Souvenons-nous :  "à compter des années 80, on rentre dans une économie capitaliste, où on a laissé toute liberté à l'argent. Les pleins pouvoirs sont donnés au capital, avec la grande dérèglementation, l'absence de tout contrôle des capitaux. Jusqu'à une période récente, nous étions dans une situation véritablement extra-ordinaire : pour la première fois, l'Humanité abandonnait son éternelle aversion à l'argent : on connait le résultat et la grande régression sociale accompagnant cette prise de pouvoir par les actionnaires" (sic) (cf conférence de Jacques Généreux de 2014 à Béziers).

Aujourd'hui, c'est Trump le premier, qui fait voter 2000 milliards pour les américains : 1200 dollars pour chaque américain, 500 par enfant, voir mon article d'hier.
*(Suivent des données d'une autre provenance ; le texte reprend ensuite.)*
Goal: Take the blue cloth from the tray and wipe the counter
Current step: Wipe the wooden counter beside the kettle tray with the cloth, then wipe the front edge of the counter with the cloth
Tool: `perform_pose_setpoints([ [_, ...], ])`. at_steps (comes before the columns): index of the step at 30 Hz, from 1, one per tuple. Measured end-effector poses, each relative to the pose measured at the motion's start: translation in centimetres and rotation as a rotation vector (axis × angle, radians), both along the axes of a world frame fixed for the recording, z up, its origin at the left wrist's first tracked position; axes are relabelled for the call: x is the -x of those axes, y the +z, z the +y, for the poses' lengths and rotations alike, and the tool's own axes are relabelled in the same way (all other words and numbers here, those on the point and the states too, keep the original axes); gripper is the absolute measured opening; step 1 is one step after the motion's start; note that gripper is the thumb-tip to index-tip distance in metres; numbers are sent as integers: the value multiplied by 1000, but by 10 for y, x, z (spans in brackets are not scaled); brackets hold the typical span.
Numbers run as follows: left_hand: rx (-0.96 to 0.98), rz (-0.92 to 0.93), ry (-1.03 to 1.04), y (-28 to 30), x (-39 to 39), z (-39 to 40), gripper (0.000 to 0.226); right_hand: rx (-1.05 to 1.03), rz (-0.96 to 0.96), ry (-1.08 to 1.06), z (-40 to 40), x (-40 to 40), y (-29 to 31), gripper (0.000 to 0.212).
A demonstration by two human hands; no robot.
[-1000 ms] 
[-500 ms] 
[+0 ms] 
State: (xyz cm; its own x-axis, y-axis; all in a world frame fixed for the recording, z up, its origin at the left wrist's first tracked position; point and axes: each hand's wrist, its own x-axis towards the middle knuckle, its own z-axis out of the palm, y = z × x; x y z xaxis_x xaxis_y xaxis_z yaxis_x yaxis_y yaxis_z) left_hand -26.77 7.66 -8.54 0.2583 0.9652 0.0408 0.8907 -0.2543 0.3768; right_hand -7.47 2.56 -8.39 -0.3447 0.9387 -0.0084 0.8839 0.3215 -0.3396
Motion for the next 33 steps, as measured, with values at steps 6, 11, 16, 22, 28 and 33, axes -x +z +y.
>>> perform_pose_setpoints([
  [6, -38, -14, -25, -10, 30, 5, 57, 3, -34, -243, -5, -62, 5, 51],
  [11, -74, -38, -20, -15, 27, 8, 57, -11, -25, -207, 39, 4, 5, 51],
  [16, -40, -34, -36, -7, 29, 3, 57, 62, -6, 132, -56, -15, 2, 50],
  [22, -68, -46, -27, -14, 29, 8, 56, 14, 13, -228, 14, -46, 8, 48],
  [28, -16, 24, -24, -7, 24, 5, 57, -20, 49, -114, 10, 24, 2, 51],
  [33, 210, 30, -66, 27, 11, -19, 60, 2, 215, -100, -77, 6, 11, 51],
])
Et l'Italie et l'Espagne réclament un nouveau plan de relance, type plan Marshall pour s'en sortir.

 Et en France, on réfléchit à voix haute "à coup de milliards", estimant même que cette politique  de relance pourrait ne pas être totalement suffisante : il faudrait même en donner encore plus au Peuple, nous, les sans nom les sans grade, les intouchables mis au rancart par la petite-bourgeoise de gauche intellectuelle depuis les années 80. Snobés de la lumière du jour, c'est à dire du regard des élites, qui nous gouvernent. Mis au pain et  à l'eau, et au dernier rang de l'agenda politique depuis le tournant de la rigueur en 1983. On rappelle par exemple, que le point d'indice des fonctionnaires est gelé depuis sept ans, pour ne pas laisser filer les déficits publics….!
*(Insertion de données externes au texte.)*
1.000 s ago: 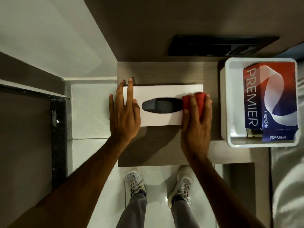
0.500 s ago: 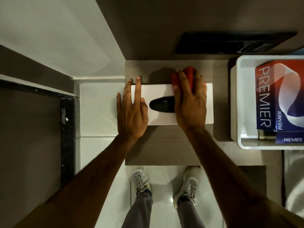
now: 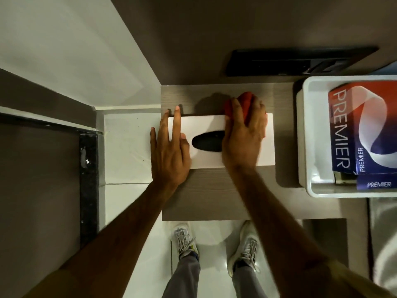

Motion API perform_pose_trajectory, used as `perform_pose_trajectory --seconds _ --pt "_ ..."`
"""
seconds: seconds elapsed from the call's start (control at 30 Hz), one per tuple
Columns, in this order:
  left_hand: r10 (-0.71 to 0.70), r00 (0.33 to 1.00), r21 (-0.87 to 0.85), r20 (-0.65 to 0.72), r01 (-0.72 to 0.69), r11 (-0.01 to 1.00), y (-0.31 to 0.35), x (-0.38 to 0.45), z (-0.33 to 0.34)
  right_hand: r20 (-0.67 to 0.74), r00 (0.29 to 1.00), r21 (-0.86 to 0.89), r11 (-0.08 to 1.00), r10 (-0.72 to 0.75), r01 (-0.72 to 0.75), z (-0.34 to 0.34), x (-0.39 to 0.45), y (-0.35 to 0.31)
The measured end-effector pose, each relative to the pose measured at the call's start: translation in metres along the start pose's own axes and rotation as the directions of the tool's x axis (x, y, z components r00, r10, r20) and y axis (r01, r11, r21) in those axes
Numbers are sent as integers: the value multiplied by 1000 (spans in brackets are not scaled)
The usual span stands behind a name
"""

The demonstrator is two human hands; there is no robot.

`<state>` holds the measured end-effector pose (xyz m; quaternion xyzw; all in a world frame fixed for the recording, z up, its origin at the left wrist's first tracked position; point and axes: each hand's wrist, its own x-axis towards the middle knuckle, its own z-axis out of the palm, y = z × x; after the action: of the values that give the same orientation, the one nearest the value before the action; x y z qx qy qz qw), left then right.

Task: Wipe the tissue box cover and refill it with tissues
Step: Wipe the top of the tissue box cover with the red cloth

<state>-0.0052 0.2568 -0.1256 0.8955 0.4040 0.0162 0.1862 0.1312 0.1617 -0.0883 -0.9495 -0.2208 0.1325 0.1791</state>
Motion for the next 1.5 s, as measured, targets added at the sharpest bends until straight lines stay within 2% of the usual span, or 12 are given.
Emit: perform_pose_trajectory --seconds 0.07,0.17,0.27,0.47,0.6,0.73,0.8,0.87,0.97,1.2,1.37,1.5 --pt "18 1000 48 0 -18 999 -2 -1 3 30 999 37 999 -31 29 12 -8 -28" --pt "61 998 107 33 -65 992 -7 -3 5 147 941 1 951 -306 309 25 -21 -49" --pt "118 991 125 -69 -109 986 -7 -8 5 176 895 -12 908 -411 419 18 -9 -26" --pt "-3 1000 19 9 3 1000 3 0 -3 0 1000 45 999 -23 23 18 -18 -25" --pt "89 989 108 116 -102 989 -5 -3 -1 135 944 26 953 -302 301 30 -29 -51" --pt "60 998 52 -20 -59 997 -2 -4 3 205 880 7 900 -428 436 5 -6 -9" --pt "15 1000 15 -19 -14 1000 2 -2 1 144 925 -16 934 -351 357 -12 0 22" --pt "11 1000 18 -15 -11 1000 3 0 2 97 987 32 992 -127 125 -24 -10 43" --pt "6 1000 26 -5 -6 1000 3 0 1 52 998 71 996 42 -46 -15 -46 36" --pt "31 1000 49 4 -31 998 2 -3 2 143 968 91 976 -207 196 8 -115 24" --pt "21 1000 50 -9 -20 999 4 -4 -2 399 835 183 925 -378 332 -47 -124 71" --pt "-58 997 18 -46 59 998 9 -6 -6 81 992 244 967 -101 78 -114 -111 112"
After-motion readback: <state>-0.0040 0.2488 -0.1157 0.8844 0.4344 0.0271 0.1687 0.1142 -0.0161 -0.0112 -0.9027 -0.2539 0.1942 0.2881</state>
On se souvient de la sortie d'un Stanislas Guérini, LREM pur-sang, déclarant sans remord : "le pire, oui mais le pire, ce serait de changer de  cap libéral !" (sic). Monsieur, il faudra bien vous y faire à cette nouvelle donne, plus sociale et plus humaine, que vos amis du CAC 40 y  trouvent à redire n'y fera rien !

 Serait-on en train d'ouvrir un nouveau chapitre de notre Histoire, moins désespérant pour les "riens", les "minus" que nous sommes : suspense... ?

 En revanche, ce qu'on sait tous avec Michel Audiard : "QUAND ON PARLE POGNON, A PARTIR D'UN CERTAIN CHIFFRE, TOUT LE MONDE ECOUTE ! " (Jean Gabin dans "Le Pacha") : si on fait une politique keynésienne en France avec relance du pouvoir d'achat, comme  le préconise notre Rassemblement "Le Peuple d'abord", cela m'étonnerait qu'à partir d'un certain chiffre, les femmes et les hommes de ce pays restent totalement indifférents...!

 2°)- Extrait de la revue de presse de Stéphanie Mesnier-Angeli (partie économique)

 Mercredi 1er avril

- L’économie ou la vie ? Selon l'OFCE, un mois de confinement = 2,6% de PIB en moins sur l'année. Et à lire la presse éco, ça en fait réfléchir plus d’un. "Plus on attend, plus le redémarrage sera compliqué" (Financial Times). Au-delà de fin avril, ce sera un désastre, qu’on aura du mal à compenser, même à coups de milliards (L’Opinion). "La réponse est loin d’être évidente. Sacrifier l’économie fait aussi des morts" (Atlantico)

- Mais si c’était l’occasion de changer tout ? Et aura-t-on le choix ? Une note de l’économiste Patrick Artus (Natixis) analyse les 4 effets de la crise du coronavirus sur les pays de la zone euro : 1) Relocalisation des productions stratégiques ; 2) "Hausse durable des dépenses publiques de santé, d'indemnisation du chômage, de soutien des entreprises, donc fin de l'austérité budgétaire là où elle s'était installée (Europe) et de la concurrence fiscale ; 3) L'État doit intervenir pour définir et développer les industries stratégiques (pharmacies, nouvelles technologies, énergies renouvelables) ; 4) "Compréhension (même aux USA) que toute la population doit bénéficier d'une protection sociale convenable".

Conclusion de Patrick Artus (qui n'est pourtant pas membre de LFI) : "Tout ceci signifie bien la fin du "capitalisme néo-libéral" qui avait choisi la globalisation, la réduction du rôle de l’État et de la pression fiscale, les privatisations et dans certains pays la faiblesse de la protection sociale".